Dans une étude précédente, la chercheuse s’était penchée sur la cause de ces événements à répétition, chez une patiente ayant connu 16 fausses couches. Le séquençage génétique des cellules avortées spontanément avait montré qu’une mutation sur le gène CCNB3, contribuant à la division cellulaire de l’ovule, serait derrière ces pertes de l’embryon.

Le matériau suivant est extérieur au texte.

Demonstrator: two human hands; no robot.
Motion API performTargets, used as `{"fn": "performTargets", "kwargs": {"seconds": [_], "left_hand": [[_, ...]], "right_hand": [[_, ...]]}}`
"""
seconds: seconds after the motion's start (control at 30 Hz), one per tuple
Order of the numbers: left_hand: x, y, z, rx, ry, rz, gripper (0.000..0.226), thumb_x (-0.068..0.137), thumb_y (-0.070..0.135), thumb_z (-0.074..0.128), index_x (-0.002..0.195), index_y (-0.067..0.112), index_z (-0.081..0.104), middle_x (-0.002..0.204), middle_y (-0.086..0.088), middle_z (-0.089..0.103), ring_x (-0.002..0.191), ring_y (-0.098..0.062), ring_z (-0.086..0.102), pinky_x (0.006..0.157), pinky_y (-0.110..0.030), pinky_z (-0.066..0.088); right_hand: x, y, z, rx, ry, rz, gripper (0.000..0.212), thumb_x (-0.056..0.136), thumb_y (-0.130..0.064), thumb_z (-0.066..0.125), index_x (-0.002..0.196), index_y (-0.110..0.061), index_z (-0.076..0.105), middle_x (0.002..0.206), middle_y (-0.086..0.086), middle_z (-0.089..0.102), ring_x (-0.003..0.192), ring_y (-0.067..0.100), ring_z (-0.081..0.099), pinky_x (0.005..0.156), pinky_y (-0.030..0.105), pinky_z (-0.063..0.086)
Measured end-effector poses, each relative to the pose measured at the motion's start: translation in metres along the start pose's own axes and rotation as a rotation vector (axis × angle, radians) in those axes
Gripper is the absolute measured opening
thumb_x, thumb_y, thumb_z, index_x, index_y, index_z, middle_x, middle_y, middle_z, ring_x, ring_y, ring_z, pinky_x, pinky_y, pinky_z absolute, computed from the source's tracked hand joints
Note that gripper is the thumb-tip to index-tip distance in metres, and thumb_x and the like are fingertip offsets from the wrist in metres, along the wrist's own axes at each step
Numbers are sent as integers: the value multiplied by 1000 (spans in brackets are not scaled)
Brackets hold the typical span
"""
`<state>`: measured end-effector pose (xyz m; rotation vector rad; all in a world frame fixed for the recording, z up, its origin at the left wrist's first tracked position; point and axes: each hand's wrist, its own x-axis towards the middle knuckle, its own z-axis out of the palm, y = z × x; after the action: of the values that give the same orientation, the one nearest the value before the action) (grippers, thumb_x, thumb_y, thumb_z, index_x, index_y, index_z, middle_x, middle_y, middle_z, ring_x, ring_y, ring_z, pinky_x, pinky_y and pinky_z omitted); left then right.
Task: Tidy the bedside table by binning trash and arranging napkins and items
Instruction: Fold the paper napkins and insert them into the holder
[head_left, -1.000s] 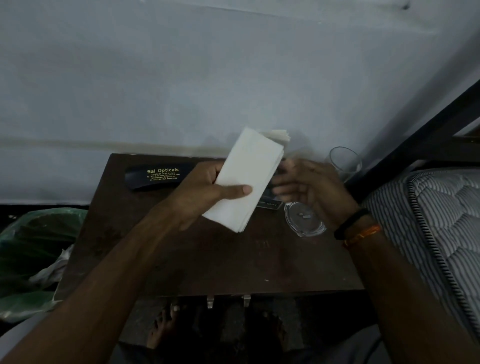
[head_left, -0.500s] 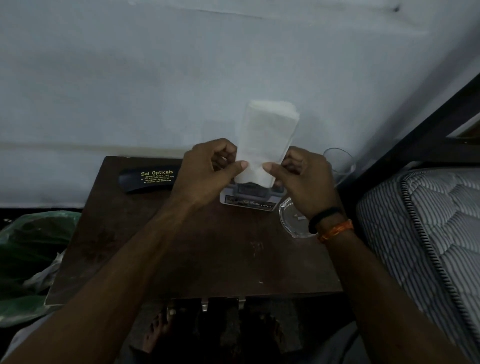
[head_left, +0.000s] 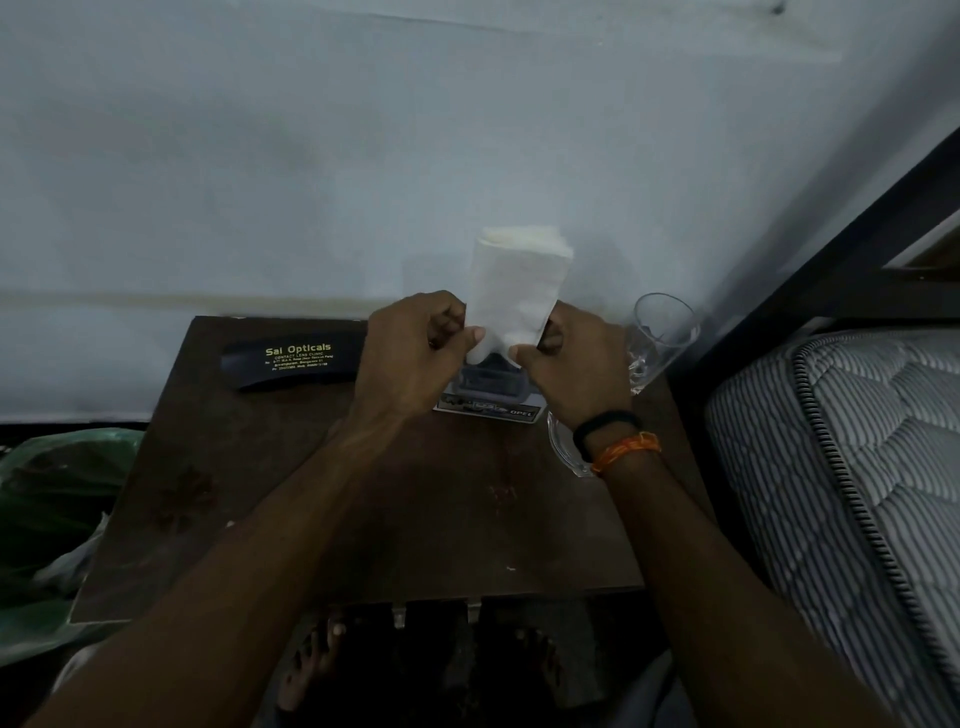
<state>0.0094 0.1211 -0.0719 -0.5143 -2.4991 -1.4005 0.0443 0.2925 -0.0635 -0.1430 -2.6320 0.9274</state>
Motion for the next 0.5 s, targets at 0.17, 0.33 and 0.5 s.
{"fn": "performTargets", "kwargs": {"seconds": [0.17,0.33,0.5], "left_hand": [[2,-5,8,29,31,2,18,84,25,74,75,11,67,69,-2,67,65,-15,62,63,-28,53],[2,-5,11,34,44,-10,14,84,25,74,81,11,72,75,0,72,69,-14,66,70,-36,58],[3,-5,14,37,55,-40,15,83,23,75,84,8,74,77,-3,73,71,-15,67,71,-36,58]], "right_hand": [[1,-1,8,-94,42,44,22,74,-24,77,93,-13,71,86,6,74,79,24,67,66,25,46],[3,-1,12,-89,31,80,26,76,-28,77,98,-15,72,89,5,75,81,23,68,70,25,47],[6,-1,14,-132,-4,67,21,78,-28,75,92,-13,71,87,6,74,80,26,68,70,34,56]]}}
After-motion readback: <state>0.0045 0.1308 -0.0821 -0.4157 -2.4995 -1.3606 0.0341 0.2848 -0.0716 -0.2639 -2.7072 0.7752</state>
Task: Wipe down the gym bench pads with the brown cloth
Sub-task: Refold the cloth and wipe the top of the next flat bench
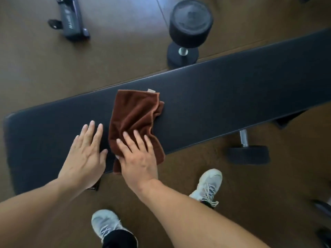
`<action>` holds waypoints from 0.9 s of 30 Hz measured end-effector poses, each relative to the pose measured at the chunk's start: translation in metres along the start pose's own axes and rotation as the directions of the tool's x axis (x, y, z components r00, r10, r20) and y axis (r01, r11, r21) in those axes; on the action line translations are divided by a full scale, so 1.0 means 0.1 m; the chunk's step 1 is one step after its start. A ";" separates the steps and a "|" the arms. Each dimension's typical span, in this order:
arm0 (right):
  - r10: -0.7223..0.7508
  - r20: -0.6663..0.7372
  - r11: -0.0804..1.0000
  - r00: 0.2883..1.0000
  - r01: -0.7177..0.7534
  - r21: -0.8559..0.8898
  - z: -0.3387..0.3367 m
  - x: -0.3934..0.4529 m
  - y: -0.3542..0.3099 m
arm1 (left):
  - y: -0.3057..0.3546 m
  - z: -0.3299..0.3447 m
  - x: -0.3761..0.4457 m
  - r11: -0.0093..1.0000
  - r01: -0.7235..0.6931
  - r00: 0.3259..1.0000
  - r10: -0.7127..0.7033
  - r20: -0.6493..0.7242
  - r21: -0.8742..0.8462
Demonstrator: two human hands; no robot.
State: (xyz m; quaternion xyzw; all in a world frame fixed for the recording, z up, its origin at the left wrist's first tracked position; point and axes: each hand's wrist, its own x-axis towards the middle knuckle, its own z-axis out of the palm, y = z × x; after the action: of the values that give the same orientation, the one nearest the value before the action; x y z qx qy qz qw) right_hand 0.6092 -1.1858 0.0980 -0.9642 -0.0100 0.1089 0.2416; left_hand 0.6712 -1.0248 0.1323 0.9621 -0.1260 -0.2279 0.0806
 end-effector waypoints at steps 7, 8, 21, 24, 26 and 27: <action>-0.094 0.113 0.981 0.989 0.112 -0.161 -0.02 0.39 0.13 | -0.10 -0.11 -0.05 0.999 0.003 0.998 -0.001 0.068 -0.032; -0.069 0.086 0.984 0.994 0.082 -0.160 -0.10 0.45 0.25 | 0.02 -0.08 0.00 0.999 -0.005 0.997 0.007 0.076 -0.038; 0.544 -0.290 0.796 0.787 -0.594 -0.120 -2.11 0.26 3.81 | 1.91 0.27 0.83 0.998 -0.025 1.000 0.025 0.001 0.051; 0.527 -0.311 0.804 0.791 -0.583 -0.120 -2.21 0.14 4.03 | 1.85 0.28 0.84 0.997 -0.046 0.999 0.048 -0.020 0.063; 0.537 -0.355 0.796 0.765 -0.599 -0.087 -2.13 0.16 3.93 | 1.82 0.32 0.86 0.995 -0.071 0.996 0.075 -0.053 0.067; 0.548 -0.378 0.790 0.746 -0.610 -0.061 -2.06 0.16 3.83 | 1.80 0.35 0.86 0.994 -0.082 0.994 0.087 -0.071 0.067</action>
State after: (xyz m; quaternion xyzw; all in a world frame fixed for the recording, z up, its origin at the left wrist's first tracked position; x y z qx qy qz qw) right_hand 0.6565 -1.6188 0.0923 -0.9405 0.3229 0.0086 0.1052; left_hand 0.6921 -1.2239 0.1040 0.9657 -0.1710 -0.1845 0.0637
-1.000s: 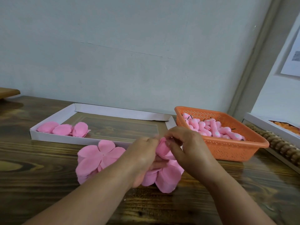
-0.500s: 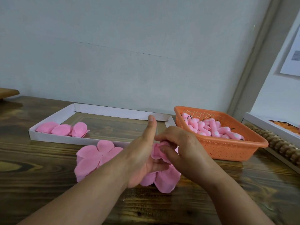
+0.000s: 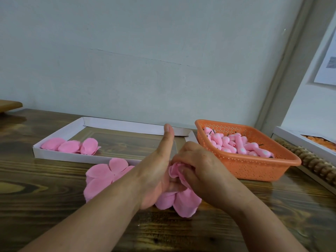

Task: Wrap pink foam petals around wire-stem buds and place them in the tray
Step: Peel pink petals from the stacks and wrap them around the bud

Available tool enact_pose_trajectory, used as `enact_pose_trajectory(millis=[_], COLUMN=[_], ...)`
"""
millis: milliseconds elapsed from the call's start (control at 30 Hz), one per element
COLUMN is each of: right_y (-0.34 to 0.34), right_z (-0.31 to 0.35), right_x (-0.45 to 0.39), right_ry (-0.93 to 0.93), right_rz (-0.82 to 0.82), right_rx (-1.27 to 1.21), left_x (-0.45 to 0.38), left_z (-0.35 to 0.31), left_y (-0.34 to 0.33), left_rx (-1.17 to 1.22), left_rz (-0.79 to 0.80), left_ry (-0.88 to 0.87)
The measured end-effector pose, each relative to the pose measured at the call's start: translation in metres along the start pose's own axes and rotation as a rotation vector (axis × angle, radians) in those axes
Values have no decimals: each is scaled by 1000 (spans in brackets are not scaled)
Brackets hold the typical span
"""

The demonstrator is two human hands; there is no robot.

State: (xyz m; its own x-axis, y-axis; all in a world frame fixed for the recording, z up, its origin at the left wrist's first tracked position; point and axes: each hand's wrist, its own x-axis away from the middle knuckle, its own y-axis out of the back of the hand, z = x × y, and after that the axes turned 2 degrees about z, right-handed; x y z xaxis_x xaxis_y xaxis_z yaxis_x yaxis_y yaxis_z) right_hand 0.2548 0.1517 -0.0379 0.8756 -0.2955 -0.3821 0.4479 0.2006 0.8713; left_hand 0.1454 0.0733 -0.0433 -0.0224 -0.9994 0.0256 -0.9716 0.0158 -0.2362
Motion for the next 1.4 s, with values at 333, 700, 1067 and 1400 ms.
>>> enact_pose_trajectory(millis=[333,700,1067,1400], right_y=[10,7,3,14], right_z=[-25,-29,-28,-33], right_x=[2,3,2,9], right_ry=[-275,-329,-419,-341], right_rz=[-242,-208,-256,-36], right_rx=[-605,-717,-557,-903], left_x=[-8,-9,-6,-5], left_z=[8,13,16,12], left_y=[20,14,10,12], left_rx=[83,138,168,150], left_rz=[-157,-52,0,-4], left_ry=[50,59,65,96])
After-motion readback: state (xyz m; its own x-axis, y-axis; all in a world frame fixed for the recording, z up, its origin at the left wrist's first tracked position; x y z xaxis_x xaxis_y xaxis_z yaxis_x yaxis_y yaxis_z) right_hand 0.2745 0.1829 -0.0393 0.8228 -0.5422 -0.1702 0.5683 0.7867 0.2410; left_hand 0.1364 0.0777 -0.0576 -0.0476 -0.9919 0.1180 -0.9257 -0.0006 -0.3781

Il y a une quinzaine d’années, l’équipe de la chercheuse avait également identifié le premier des gènes (NLRP7) responsable de pertes fœtales récurrentes. Il s’agit d’un gène transmis par les mères dans l’ovocyte, qui affecte la viabilité de l’embryon par la présence d’anomalies chromosomiques.

Comment prévenir?

Alertée par des crampes, des saignements et de la douleur, la femme qui pourrait vivre une perte de grossesse passera en premier une échographie pour détecter les battements de cœur du fœtus et des tests sanguins pour détecter le taux d’hormone de grossesse (bêta hCG) dans le sang : un bas niveau indiquera la mort du fœtus.

Une analyse du caryotype fœtal pourrait être proposée pour tenter de pister les anomalies chromosomiques. Il faut noter que certaines n’empêchent pas un embryon d’être viable, comme la trisomie 21 avec la présence d'un chromosome 21 surnuméraire ou d'un fragment de chromosome 21 surnuméraire.

Lorsque le couple rencontre des échecs à répétition dans ses tentatives d’avoir un enfant, la Dre Slim recommande du dépistage génétique pour avoir une partie de l’explication, particulièrement pour les 5% de ceux qui ne parviennent pas à procréer. « Cela représente une piste de plus pour ces couples en détresse, mais cela n’expliquera pas toutes les zones grises », tempère toutefois la chercheuse.

Pas encore disponible au Québec

La force de cette étude est que cette nouvelle technologie américaine s’avère très prometteuse pour mettre à jour les anomalies génétiques qui sous-tendent les échecs des grossesses, commente la Dre Camille Sylvestre, professeure agrégée au département d'obstétrique-gynécologie de l'université de Montréal, qui n’a pas participé à cette étude.

Cela permet de sonder avec plus de précision le bagage génétique du fœtus. « C’est comme regarder les lettres d’un livre mais ce n’est pas encore disponible au Québec. Une technologie intermédiaire, l’analyse par hybridation génomique comparative (Comparative Genomic Hybridization ou CGH) propose plutôt de regarder les pages du livre – la quantité d’ADN dans nos chromosomes. Mais ce qui est le plus commun au Québec comme dépistage, c’est l’analyse du caryotype – qui compte les chromosomes: c’est comme regarder les chapitres de ce livre », explique la spécialiste de la fertilité, également associée au CHU Sainte-Justine.

Au Québec, trois laboratoires – deux à Montréal et un à Sherbrooke – proposent la technologie CGH mais seulement au bout de trois pertes de grossesse. « Nos recommandations seraient de le faire à partir de deux fausses couches, parce que ça représente un coût financier et émotionnel démesuré, d’attendre autant pour mieux connaître les raisons des échecs. Sans compter que cela prend aussi entre 3 et 4 mois pour avoir un résultat », précise l’experte, membre du comité des guides de pratique de la Société canadienne de fertilité et d’andrologie du Canada.

Un dépistage ordinaire par analyse du caryotype « ne permet pas d’avoir toutes les réponses alors on peut vouloir pousser plus loin les analyses et insister pour faire ces tests CGH. Les compagnies qui les proposent sont actuellement très présentes dans les congrès de fertilité et ce serait mon seul reproche à l’étude, il y a donc un biais commercial, alors que comme nous l’apprend cette étude, cela renseigne bien plus sur les anomalies liées aux fausses couches sporadiques (64%) que celles à répétition (5%). On ne finit pas toujours avec un diagnostic qui explique tout et il faut prendre en compte l’âge de la mère », relève encore l’experte.

De nombreuses futures mamans sont déjà âgées – la moyenne est de 30 ans au Canada pour une première grossesse – « l’âge moyen de consultation à la clinique est de 38 ans, au Québec » – et avec l’âge, le risque d’anomalies génétiques augmente rapidement.